ACM SIGGRAPH's DIGITAL ARTS COMMUNITY (DAC)
Time: December 11, 2008 at 6:30pm
Location: Bitforms Gallery, New York, NY USA
Street: 529 West 20th Street, 2nd floor
City/Town: New York, NY 10011
Website or Map: http://www.bitforms.com
Phone: 1-. 212-366-6939, email@example.com
Event Type: Exhibition, Opening
Organized By: bitforms
Latest Activity: Dec 8, 2008
bitforms gallery is pleased to announce the new work from Manfred Mohr in his third solo exhibition. The recent Klangfarben series explores high-chroma representations of a calculated geometric space against a black field. The exhibition features a computer with a dual screen-based display as well as works on paper and canvas. P-486r, a steel laserglyph from 1992, and plotter drawings from his 1997 Half Plane series are are also part of the exhibit.
The rules of geometry, logic, and mathematics are fundamental to the custom-authored algorithms that generate Mohr's artwork. His pieces have been based on the logical structure of cubes and hypercubes, including the lines, planes and relationships among them since 1973. Mohr's new series of works continue to challenge contemporary notions of fine art process and form.
Klangfarben is a body of paintings and animations based on the 11-dimensional hypercube and uses diagonal paths as a compositional building block. Diagonal paths are all the combinatorial possibilities of connecting two opposite points through a hypercube network, passing through each dimension once. The reference to "klangfarben" refers to a composition technique of playing one musical note and constantly changing the instrument playing that note.

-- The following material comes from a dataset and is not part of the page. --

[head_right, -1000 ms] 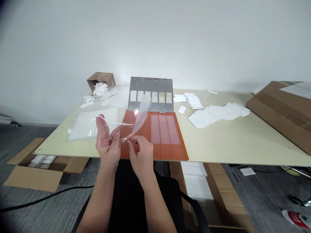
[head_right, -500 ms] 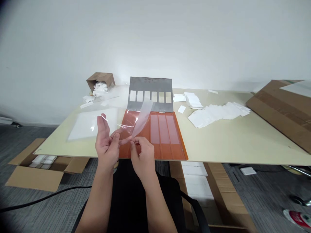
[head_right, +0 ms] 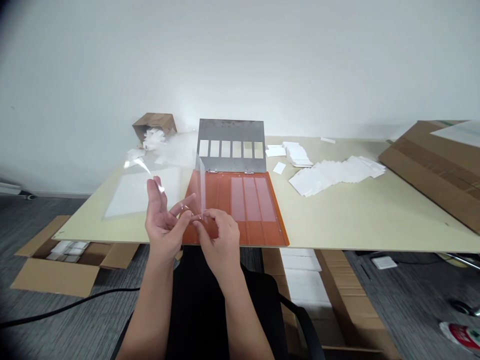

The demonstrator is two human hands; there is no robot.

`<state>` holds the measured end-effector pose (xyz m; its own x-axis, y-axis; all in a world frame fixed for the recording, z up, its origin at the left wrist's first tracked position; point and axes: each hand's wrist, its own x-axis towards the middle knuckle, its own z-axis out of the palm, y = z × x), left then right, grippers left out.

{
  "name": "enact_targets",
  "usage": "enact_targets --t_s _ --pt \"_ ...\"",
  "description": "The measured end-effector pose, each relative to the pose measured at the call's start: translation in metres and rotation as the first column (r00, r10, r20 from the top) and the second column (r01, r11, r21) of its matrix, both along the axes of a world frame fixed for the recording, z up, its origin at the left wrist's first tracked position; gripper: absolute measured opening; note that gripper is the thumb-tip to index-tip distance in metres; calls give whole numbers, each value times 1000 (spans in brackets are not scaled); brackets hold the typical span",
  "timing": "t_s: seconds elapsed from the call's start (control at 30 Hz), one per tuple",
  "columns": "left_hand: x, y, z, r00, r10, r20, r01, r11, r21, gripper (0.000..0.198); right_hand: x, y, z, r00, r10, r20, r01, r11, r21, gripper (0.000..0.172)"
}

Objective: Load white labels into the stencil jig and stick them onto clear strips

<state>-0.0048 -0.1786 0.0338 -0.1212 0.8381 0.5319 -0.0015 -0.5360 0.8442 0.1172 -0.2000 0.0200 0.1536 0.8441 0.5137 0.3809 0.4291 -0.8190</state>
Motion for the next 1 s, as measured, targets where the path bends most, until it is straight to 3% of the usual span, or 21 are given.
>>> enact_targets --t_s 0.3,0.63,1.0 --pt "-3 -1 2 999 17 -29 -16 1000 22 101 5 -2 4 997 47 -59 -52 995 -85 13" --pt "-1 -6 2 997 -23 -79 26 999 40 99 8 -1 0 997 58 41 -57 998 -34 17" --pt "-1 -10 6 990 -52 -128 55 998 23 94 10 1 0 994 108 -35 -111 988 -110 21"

Initially working in paint and traditional media, in 1968 Mohr turned to the Fortran programming language to write algorithms as a vehicle of formal precision. At that time his calculated compositions were drawn to paper using a Benson plotter at the Paris Institut Météorologique. Although rapid developments in computational sciences occurred in this era, very few laboratories, much less art studios, had access to advanced visualization tools. It wasn't until the 1980s when Xerox and IBM began to develop electronic laser printers. A pioneering visual artist, Manfred Mohr practiced computational techniques at a very early stage in new media arts genre development.